March 2019 marks the one year anniversary of modern Australian restaurant, Stanton & Co., and to celebrate the milestone the team are shaking things up.
They say one year anniversaries should be celebrated with paper, and if that’s true then Parlour Group restaurateur Brody Peterson’s got the right idea, with a full menu relaunch, and a celebratory dinner to boot.
After its launch last year, Stanton & Co. became the fourth member of the Parlour Group portfolio, joining Riley St Garage, Surly’s American BBQ and The Village Inn. Each Parlour venue aims to showcase Canadian generosity, Southern US charm, and the chic Meatpacking district in New York in their own way - creating an enviable consistency of concept throughout the group.
When asked why Rosebery was chosen to be the home of this modern Australian diner, Peterson highlights the suburb’s trajectory: “In the coming years, Rosebery is going to be the most heavily populated area in the country – so we thought ‘let’s go there!’
Peterson describes Rosebery as melting pot of culture, history and cuisine, and the venue’s design embodies this ethos. From framed photos of Richard Stanton, who played a vital role in the industrialisation of Rosebery a century prior, and exposed brick walls, to vases of native flowers, and a deck rife with colourful, striped umbrellas – Stanton & Co is a clear product of its neighbourhood.
From the get-go, the restaurant was a hit with the up and comers who are making Rosebery their home for its familiar yet unexpected food. However, the venue struggled to make a mark beyond its immediate surroundings. Thus, the idea for a menu relaunch was born.
“You can’t keep doing the same thing and expect a different result,” said Peterson, who worked closely with Group Executive Chef Regan Porteous (Surry Hills’ Toko, and Gordon Ramsay’s Michelin-starred Maze) and Head Chef Marcelino Papio, to develop a refreshed menu. Diverting from the Japanese-Australian offering from 2018, Stanton & Co has moved in a modern Australian direction and is playing up the innate multiculturalism of our nation as a whole.

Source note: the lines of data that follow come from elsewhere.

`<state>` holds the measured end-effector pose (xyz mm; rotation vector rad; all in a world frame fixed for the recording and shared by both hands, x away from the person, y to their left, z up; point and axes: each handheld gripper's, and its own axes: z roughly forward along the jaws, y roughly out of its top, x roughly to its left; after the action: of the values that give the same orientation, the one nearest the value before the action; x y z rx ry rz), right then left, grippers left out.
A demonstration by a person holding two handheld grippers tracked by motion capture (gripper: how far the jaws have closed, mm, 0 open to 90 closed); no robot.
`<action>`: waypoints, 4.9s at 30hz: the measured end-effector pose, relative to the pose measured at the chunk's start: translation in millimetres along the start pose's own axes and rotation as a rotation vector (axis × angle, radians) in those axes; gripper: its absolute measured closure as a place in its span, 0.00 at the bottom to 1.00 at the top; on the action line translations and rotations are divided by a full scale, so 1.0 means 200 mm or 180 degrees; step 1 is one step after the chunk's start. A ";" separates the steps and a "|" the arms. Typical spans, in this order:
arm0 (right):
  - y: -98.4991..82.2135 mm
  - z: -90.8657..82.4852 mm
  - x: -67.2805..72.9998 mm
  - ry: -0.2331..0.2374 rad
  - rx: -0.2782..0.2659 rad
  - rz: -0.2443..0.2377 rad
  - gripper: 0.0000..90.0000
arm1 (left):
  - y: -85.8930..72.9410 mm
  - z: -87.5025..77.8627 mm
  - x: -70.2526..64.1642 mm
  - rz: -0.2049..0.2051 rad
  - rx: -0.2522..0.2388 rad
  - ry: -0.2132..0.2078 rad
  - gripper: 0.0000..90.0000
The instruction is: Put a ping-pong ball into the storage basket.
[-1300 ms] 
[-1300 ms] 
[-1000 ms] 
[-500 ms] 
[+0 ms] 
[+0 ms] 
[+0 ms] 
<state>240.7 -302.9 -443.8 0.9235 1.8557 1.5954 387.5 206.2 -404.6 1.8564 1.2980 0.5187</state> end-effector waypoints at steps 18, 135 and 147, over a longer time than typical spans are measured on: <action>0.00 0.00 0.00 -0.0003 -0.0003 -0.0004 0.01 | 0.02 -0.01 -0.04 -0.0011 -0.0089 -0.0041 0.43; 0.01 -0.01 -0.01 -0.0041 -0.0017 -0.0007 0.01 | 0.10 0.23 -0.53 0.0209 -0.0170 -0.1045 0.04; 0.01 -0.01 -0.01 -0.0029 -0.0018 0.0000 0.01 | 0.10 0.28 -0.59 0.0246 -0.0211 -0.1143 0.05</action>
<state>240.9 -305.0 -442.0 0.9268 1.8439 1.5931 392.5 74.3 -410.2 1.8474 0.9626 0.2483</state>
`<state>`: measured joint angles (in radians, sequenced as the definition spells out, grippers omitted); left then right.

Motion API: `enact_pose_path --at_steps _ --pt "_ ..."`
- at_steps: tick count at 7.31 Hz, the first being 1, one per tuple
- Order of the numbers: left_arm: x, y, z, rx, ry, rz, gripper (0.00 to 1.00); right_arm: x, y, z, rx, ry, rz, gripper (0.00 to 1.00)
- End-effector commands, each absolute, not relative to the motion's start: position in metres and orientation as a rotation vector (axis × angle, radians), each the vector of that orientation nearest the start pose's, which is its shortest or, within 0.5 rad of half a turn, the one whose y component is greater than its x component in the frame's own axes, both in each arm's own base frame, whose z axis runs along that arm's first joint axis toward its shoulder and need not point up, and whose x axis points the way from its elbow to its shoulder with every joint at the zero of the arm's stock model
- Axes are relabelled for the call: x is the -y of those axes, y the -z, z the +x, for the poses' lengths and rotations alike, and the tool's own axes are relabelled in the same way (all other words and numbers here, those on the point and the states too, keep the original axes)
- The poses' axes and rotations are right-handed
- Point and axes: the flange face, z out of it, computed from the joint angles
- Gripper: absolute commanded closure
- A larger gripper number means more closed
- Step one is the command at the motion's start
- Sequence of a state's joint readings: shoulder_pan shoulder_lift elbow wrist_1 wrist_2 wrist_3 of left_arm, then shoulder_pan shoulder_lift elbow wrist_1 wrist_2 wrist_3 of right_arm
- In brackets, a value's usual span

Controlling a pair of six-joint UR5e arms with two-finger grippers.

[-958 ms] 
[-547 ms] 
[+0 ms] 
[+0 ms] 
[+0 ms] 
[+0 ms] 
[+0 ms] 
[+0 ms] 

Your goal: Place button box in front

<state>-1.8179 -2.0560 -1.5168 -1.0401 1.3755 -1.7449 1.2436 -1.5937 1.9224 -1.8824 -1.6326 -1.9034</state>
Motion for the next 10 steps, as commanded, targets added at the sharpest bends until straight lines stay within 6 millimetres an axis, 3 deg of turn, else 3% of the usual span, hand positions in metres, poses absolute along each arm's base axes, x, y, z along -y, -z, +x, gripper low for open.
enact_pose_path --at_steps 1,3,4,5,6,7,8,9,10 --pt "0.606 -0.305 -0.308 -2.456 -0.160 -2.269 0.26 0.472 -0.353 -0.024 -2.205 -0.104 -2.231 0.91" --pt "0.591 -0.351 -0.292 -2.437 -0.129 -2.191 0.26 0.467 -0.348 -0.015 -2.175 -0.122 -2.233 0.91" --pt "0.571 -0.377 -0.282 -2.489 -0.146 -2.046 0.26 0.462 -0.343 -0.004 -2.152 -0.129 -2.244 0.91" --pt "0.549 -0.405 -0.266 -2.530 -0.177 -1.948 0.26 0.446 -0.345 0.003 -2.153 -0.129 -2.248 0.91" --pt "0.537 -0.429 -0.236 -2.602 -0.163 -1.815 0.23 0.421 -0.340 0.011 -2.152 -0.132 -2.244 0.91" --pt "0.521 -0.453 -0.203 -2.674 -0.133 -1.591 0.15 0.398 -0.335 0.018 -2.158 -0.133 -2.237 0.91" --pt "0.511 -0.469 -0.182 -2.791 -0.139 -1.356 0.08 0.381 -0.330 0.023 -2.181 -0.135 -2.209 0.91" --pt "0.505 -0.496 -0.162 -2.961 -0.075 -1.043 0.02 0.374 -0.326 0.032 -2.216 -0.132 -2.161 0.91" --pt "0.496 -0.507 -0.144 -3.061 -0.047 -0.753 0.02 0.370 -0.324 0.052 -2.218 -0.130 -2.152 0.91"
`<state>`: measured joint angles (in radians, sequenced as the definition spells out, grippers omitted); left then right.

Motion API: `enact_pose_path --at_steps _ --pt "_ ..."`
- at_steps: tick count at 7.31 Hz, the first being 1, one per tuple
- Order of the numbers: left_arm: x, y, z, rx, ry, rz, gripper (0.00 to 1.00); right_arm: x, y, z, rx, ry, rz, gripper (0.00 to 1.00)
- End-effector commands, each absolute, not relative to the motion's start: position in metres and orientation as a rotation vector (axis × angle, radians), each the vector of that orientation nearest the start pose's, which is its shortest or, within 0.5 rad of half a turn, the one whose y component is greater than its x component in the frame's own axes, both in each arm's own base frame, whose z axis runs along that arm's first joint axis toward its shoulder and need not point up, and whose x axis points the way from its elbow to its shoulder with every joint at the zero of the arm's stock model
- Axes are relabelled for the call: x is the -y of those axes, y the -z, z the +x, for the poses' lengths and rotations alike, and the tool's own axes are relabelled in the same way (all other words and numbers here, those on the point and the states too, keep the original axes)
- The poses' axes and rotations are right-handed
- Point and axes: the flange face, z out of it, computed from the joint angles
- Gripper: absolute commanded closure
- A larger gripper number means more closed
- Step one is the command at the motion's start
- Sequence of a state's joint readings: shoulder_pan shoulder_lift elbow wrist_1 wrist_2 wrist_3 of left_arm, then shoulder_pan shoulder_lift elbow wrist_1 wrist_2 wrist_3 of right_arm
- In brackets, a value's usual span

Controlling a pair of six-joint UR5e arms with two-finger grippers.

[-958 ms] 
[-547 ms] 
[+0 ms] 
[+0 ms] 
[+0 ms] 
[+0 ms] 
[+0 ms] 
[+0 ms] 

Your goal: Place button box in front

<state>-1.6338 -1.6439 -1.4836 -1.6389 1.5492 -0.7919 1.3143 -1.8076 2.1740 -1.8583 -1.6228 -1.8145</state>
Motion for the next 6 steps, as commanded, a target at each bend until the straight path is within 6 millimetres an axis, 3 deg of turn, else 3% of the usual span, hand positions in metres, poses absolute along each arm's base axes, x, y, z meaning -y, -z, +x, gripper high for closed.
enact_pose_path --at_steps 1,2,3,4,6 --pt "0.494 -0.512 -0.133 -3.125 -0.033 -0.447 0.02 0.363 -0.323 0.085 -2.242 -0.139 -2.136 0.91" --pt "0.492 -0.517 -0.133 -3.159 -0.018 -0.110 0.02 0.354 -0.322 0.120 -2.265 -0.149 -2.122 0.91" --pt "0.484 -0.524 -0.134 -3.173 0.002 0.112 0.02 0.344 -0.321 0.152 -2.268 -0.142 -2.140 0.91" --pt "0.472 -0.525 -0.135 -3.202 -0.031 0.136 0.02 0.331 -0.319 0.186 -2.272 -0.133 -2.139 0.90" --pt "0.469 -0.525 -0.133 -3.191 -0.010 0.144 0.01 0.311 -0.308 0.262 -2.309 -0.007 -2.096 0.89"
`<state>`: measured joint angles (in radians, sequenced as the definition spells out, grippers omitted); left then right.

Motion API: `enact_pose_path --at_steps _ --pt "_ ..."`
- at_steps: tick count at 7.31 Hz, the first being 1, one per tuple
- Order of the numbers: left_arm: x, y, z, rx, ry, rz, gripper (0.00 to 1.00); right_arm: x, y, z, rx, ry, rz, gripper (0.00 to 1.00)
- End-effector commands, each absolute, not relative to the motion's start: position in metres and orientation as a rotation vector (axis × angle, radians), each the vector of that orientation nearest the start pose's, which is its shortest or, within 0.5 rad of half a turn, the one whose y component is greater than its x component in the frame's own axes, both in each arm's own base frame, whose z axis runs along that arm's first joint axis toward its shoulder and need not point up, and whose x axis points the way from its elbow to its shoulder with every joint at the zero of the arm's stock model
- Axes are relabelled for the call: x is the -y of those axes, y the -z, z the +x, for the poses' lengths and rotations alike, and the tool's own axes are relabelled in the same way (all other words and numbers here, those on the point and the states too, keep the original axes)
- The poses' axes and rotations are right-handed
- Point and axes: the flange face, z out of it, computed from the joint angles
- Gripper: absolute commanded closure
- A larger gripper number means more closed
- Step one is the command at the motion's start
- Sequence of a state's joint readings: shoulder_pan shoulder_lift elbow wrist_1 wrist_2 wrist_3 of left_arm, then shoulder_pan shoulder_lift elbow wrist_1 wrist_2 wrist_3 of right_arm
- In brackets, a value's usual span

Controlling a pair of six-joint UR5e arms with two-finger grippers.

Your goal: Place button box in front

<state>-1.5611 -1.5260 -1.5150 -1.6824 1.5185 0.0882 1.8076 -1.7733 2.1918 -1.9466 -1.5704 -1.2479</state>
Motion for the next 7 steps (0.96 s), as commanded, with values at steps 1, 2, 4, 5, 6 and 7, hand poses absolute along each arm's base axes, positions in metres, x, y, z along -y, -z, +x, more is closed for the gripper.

The updated menu effortlessly merges the diverse, and numerous, flavours of contemporary Australia. “Think the sophistication of French and Asian dishes, combined with bold, huge flavours and textures that challenge traditional culinary boundaries,” said Porteous.
Starting off the night with a Bramberry cocktail — an intoxicating concoction of Roku gin, yuzu juice and blackberries — nibbles of oysters being iced and perfectly aligned spanner crab tacos with avocado and tobiko whetted our appetite for what was to come.
Dinner began with the Salmon ceviche, served with crème fraiche and potato crisps. The purple crisps were delicate and thin, and served as a fitting utensil for scooping up the salmon.
The jamon and mozarella croquettes were a welcome textural change, and paired well with the refreshing, though difficult to share burrata with green tomatoes and salsa verde. The star of the menu was inarguably the Stanton signature: crispy pork knuckle served with the house seeded soy mustard, truffled mash potato and charred, lemon-garlic greens. Dessert was an exquisitely crafted butterscotch mousse with cherries, banana ice cream and toffee. Frenchies draught beer, Audrey Wilkinson shiraz and semillon/sauvignon blanc were the beverages of the evening, pairing exceptionally well with the variety of flavours and textures on offer.
The Canadian-born Peterson is proud when he says “it is the North American style of service that I try to teach all my staff. Do whatever it takes. Always say yes. There’s no such thing as over serving someone.” It makes sense that Peterson and Porteous describe Stanton & Co. as a labour of love. It is this mind-set and culture that truly sets Stanton & Co apart, and the new menu is the icing on the cake.